Theorem uspgredgiedg 29159

Description: In a simple pseudograph, for each edge there is exactly one indexed edge. (Contributed by AV, 20-Apr-2025.)

Hypotheses

Ref	Expression
uspgredgiedg.e	⊢ 𝐸 = (Edg‘𝐺)
uspgredgiedg.i	⊢ 𝐼 = (iEdg‘𝐺)

Assertion

Ref	Expression
uspgredgiedg	⊢ ((𝐺 ∈ USPGraph ∧ 𝐾 ∈ 𝐸) → ∃!𝑥 ∈ dom 𝐼 𝐾 = (𝐼‘𝑥))

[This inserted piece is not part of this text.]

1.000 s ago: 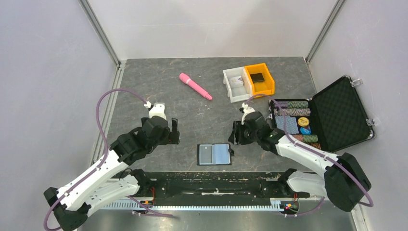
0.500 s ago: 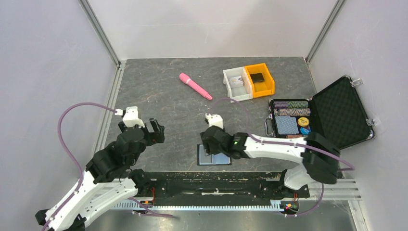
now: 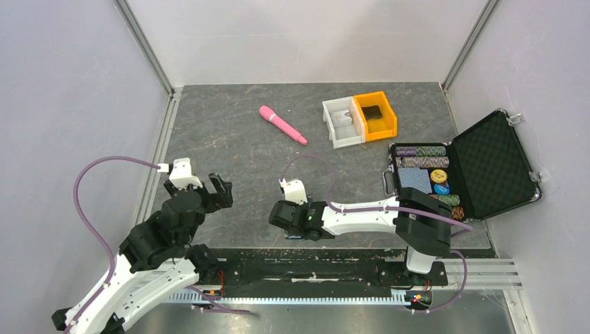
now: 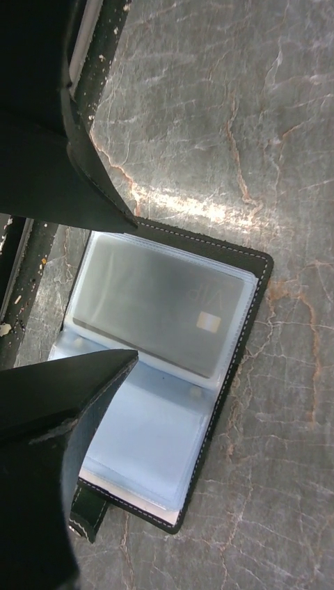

Distinct variable groups:   𝑥,𝐸   𝑥,𝐼   𝑥,𝐾

Allowed substitution hint:   𝐺(𝑥)

Proof of Theorem uspgredgiedg

Step	Hyp	Ref	Expression
1		uspgredgiedg.i	. . . . 5 ⊢ 𝐼 = (iEdg‘𝐺)
2	1	uspgrf1oedg 29157	. . . 4 ⊢ (𝐺 ∈ USPGraph → 𝐼:dom 𝐼–1-1-onto→(Edg‘𝐺))
3		uspgredgiedg.e	. . . . 5 ⊢ 𝐸 = (Edg‘𝐺)
4		f1oeq3 6813	. . . . 5 ⊢ (𝐸 = (Edg‘𝐺) → (𝐼:dom 𝐼–1-1-onto→𝐸 ↔ 𝐼:dom 𝐼–1-1-onto→(Edg‘𝐺)))
5	3, 4	ax-mp 5	. . . 4 ⊢ (𝐼:dom 𝐼–1-1-onto→𝐸 ↔ 𝐼:dom 𝐼–1-1-onto→(Edg‘𝐺))
6	2, 5	sylibr 234	. . 3 ⊢ (𝐺 ∈ USPGraph → 𝐼:dom 𝐼–1-1-onto→𝐸)
7		f1ofveu 7404	. . 3 ⊢ ((𝐼:dom 𝐼–1-1-onto→𝐸 ∧ 𝐾 ∈ 𝐸) → ∃!𝑥 ∈ dom 𝐼(𝐼‘𝑥) = 𝐾)
8	6, 7	sylan 580	. 2 ⊢ ((𝐺 ∈ USPGraph ∧ 𝐾 ∈ 𝐸) → ∃!𝑥 ∈ dom 𝐼(𝐼‘𝑥) = 𝐾)
9		eqcom 2743	. . 3 ⊢ (𝐾 = (𝐼‘𝑥) ↔ (𝐼‘𝑥) = 𝐾)
10	9	reubii 3373	. 2 ⊢ (∃!𝑥 ∈ dom 𝐼 𝐾 = (𝐼‘𝑥) ↔ ∃!𝑥 ∈ dom 𝐼(𝐼‘𝑥) = 𝐾)
11	8, 10	sylibr 234	1 ⊢ ((𝐺 ∈ USPGraph ∧ 𝐾 ∈ 𝐸) → ∃!𝑥 ∈ dom 𝐼 𝐾 = (𝐼‘𝑥))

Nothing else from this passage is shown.